USE OF MULTIFUNCTIONAL LIGANDS FOR TREATING THE RESPIRATORY DISTRESS AND CYTOKINE STORM SYNDROMES ASSOCIATED WITH CORONAVIRUS VIRAL INFECTIONS

Abstract

The enantiomers of AMINO-7 TRIETHOXY-4,5,6 OXO-1 DIHYDRO-1,3 ISOBENZOFURANNYL-3)-1 METHOXY-8 METHYL-2 METHYLENEDIOXY-6,7 TETRAHYDRO-, 2,3,4 ISOQUINOLINE or tritoqualine and deuterated derivatives thereof, capable of preventing and treating cytokine storm and respiratory distress in coronavirus infections.

Claims

1-5. (canceled)

6. A method of treating coronavirus infection-related cytokine storm in a subject, comprising administering to a subject in need thereof a therapeutically effective amount of 7-Amino-4,5,6-triethoxy-3-(5,6,7,8-tetrahydro-4-methoxy-6-methyl-1,3-dioxolo[4,5-g]isoquinolin-5-yl)phthalide and deuterated derivatives thereof.

7. A method of preventing coronavirus infection-related cytokine storm in a subject, comprising administering to subject in need thereof a therapeutically effective amount of 7-Amino-4,5,6-triethoxy-3-(5,6,7,8-tetrahydro-4-methoxy-6-methyl-1,3-dioxolo[4,5-g]isoquinolin-5-yl)phthalide and deuterated derivatives thereof.
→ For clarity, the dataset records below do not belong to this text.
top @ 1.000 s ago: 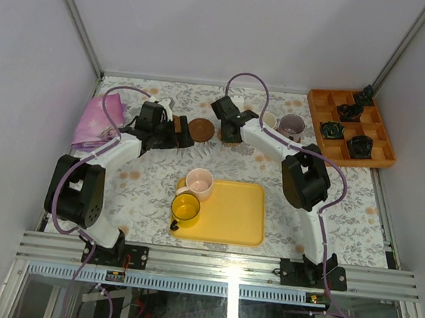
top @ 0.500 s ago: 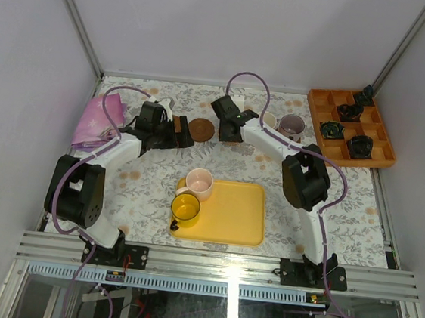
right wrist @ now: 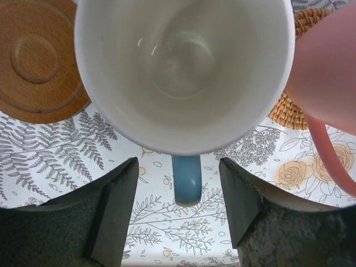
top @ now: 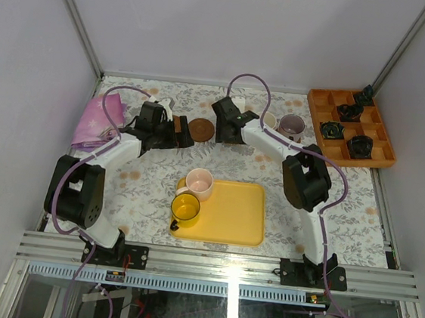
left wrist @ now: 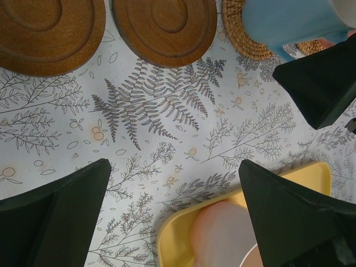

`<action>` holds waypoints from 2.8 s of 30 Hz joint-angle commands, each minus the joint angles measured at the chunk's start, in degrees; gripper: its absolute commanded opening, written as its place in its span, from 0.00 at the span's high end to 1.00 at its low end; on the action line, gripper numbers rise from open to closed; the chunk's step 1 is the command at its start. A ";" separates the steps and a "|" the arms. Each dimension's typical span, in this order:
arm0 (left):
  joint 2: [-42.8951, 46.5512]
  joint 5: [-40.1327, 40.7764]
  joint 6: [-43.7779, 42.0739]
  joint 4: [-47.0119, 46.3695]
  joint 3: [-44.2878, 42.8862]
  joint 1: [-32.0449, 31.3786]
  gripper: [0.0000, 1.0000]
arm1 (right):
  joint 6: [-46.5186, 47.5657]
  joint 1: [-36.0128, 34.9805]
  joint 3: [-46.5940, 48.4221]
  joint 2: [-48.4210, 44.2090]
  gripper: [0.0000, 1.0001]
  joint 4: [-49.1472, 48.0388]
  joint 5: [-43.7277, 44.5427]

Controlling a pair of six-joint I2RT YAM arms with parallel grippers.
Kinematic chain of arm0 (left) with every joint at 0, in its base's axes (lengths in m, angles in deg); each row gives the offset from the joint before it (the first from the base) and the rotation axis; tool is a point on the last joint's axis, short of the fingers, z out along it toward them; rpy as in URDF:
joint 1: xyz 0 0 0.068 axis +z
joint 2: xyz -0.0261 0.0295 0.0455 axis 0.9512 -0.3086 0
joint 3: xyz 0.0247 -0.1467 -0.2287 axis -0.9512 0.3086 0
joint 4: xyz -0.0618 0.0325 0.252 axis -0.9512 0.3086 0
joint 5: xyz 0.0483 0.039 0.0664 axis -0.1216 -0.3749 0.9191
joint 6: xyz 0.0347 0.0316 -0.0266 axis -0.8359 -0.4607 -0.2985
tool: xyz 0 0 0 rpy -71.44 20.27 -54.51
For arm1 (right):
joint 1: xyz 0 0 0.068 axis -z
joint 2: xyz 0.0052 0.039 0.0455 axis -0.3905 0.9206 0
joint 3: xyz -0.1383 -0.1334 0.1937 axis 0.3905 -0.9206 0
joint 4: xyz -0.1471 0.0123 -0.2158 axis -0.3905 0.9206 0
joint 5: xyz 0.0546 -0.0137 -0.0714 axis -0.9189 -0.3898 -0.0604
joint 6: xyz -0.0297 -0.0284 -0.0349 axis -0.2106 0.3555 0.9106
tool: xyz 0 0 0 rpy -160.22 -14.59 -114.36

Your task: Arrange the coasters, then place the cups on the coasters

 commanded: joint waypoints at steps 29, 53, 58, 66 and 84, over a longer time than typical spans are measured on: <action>19.25 9.65 -3.69 24.89 4.61 -20.30 0.00 | 7.50 0.29 -18.11 -32.54 0.01 -7.87 1.42; 24.88 22.95 7.97 25.36 9.95 -23.28 0.00 | 11.24 0.31 -22.32 -34.13 0.01 -9.74 -0.70; 28.09 27.19 11.67 26.01 11.24 -23.33 0.00 | 10.99 0.32 -22.31 -33.57 0.01 -9.75 -2.39; 27.15 28.61 15.02 28.63 12.44 -23.28 0.02 | 10.79 0.36 -22.07 -32.55 0.01 -9.56 -4.26; 26.07 24.84 15.74 29.19 15.07 -23.42 0.02 | 9.82 0.40 -21.41 -31.21 0.01 -9.03 -6.49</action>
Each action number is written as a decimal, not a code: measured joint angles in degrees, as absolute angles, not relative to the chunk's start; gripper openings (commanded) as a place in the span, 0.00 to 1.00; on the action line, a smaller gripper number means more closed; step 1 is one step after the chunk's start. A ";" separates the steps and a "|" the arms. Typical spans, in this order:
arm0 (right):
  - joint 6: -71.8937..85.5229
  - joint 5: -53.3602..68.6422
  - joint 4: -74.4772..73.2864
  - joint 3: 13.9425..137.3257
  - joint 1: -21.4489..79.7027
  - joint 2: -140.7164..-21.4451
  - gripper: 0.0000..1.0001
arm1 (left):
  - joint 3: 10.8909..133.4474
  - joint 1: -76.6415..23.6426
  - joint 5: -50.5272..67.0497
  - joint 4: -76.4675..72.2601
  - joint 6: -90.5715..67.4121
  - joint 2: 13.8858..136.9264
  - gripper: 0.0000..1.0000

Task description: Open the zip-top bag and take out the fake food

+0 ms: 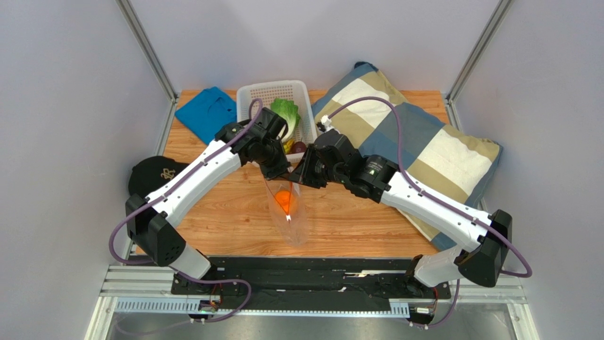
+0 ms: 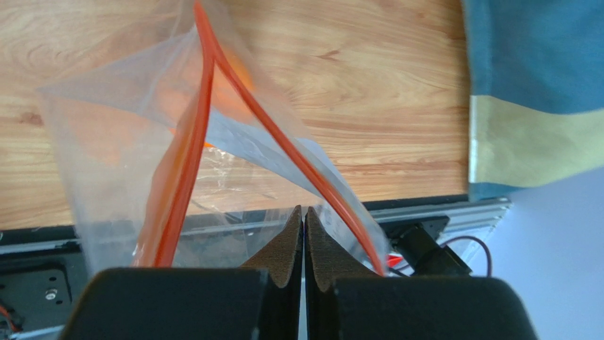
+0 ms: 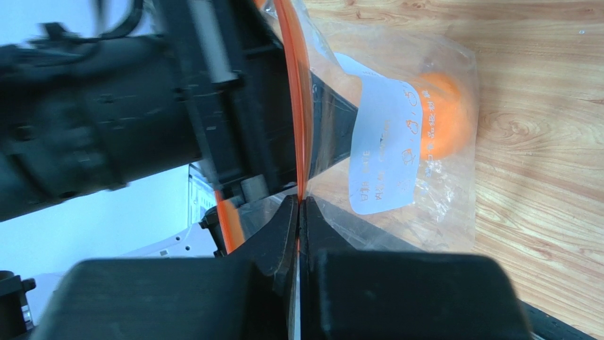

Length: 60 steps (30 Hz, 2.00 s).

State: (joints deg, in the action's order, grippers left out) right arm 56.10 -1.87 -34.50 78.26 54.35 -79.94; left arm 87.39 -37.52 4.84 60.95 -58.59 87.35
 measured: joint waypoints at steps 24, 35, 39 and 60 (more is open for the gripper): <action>54.94 -0.86 -30.52 79.90 54.63 -85.76 0.00 | 56.10 -39.05 -1.98 34.98 -49.12 69.95 0.35; 54.61 -0.58 -31.94 77.34 54.61 -85.12 0.00 | 55.44 -40.07 -0.08 32.38 -45.89 80.29 0.73; 54.63 -1.52 -33.36 75.09 54.22 -83.18 0.00 | 55.94 -40.34 0.16 30.63 -44.95 83.99 0.76; 55.07 -2.52 -36.97 61.89 49.06 -71.35 0.00 | 62.15 -44.64 4.47 23.38 -46.04 97.14 0.17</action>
State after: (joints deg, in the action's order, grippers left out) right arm 55.07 -2.52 -36.97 61.89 49.06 -71.35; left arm 62.15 -44.64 4.47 23.38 -46.04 97.14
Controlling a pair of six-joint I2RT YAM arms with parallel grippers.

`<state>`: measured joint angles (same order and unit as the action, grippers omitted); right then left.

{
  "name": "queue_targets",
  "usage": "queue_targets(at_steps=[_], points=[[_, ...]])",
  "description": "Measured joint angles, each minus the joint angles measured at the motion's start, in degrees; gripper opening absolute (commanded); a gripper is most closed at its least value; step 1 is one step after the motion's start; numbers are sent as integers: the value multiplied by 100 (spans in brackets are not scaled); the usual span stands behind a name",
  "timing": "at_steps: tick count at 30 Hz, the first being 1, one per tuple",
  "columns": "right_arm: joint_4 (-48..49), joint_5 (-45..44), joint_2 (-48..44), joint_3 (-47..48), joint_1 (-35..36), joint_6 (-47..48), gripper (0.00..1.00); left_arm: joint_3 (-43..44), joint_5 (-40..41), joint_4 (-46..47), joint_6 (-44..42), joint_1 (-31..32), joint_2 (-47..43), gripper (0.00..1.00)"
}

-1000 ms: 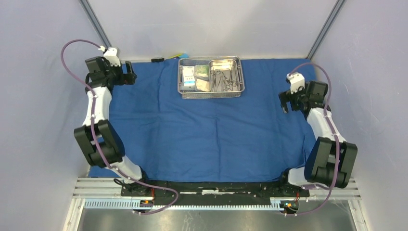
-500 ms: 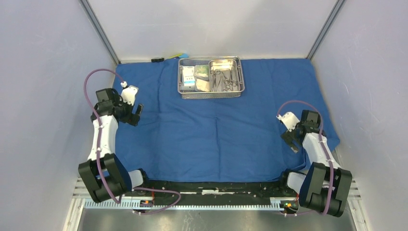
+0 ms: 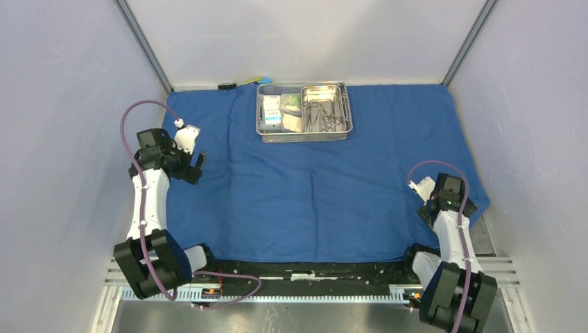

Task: Open and lay out the surgical kit
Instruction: Smooth out the surgical kit at the center of the board.

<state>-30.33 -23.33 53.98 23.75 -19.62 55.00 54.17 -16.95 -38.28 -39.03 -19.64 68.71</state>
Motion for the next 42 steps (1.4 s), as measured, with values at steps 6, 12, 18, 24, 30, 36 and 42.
queue_targets(at_steps=[6,12,18,24,30,36,42], points=[[-105,-553,-527,-304,-136,28,98,0,-7,-111,-92,0,-199,100],[-170,-1040,-977,-649,-339,35,98,0,-17,-116,-179,0,-278,100],[-190,-1294,-1329,-664,-511,-68,98,0,-133,-162,-332,0,-280,100],[-258,-1394,-1534,-640,-647,-326,98,0,-216,-192,-459,0,-280,100],[-444,-1388,-1799,-579,-824,-748,98,-2,-278,-190,-542,0,-280,100],[-538,-1388,-2186,-579,-1010,-1189,98,-24,-310,-173,-570,0,-282,100],[-673,-1469,-2581,-579,-1067,-1644,98,-79,-350,-79,-570,0,-273,100]])
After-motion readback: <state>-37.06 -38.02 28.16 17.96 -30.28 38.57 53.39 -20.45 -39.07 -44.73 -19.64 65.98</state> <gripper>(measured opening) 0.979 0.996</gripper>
8. A method of treating a coronavirus infection-related respiratory distress in a subject, comprising administering to a subject in need thereof a therapeutically effective amount of 7-Amino-4,5,6-triethoxy-3-(5,6,7,8-tetrahydro-4-methoxy-6-methyl-1,3-dioxolo[4,5-g]isoquinolin-5-yl)phthalide and deuterated derivatives thereof.

9. A method for preventing coronavirus infection-related respiratory distress in a subject, comprising administering to a subject in need thereof a therapeutically effective amount of 7-Amino-4,5,6-triethoxy-3-(5,6,7,8-tetrahydro-4-methoxy-6-methyl-1,3-dioxolo[4,5-g]isoquinolin-5-yl)phthalide and deuterated derivatives thereof.

10. The method according to claim 6, wherein the 7-Amino-4,5,6-triethoxy-3-(5,6,7,8-tetrahydro-4-methoxy-6-methyl-1,3-dioxolo[4,5-g]isoquinolin-5-yl)phthalide and deuterated derivatives thereof are packaged in the form of soft gelatin capsules, tablets, capsules, syrup or gel.

Description

BRIEF DESCRIPTION OF THE FIGURES

[0058] FIG. 1 illustrates the presence of the asymmetric carbons, which are noted as A and B.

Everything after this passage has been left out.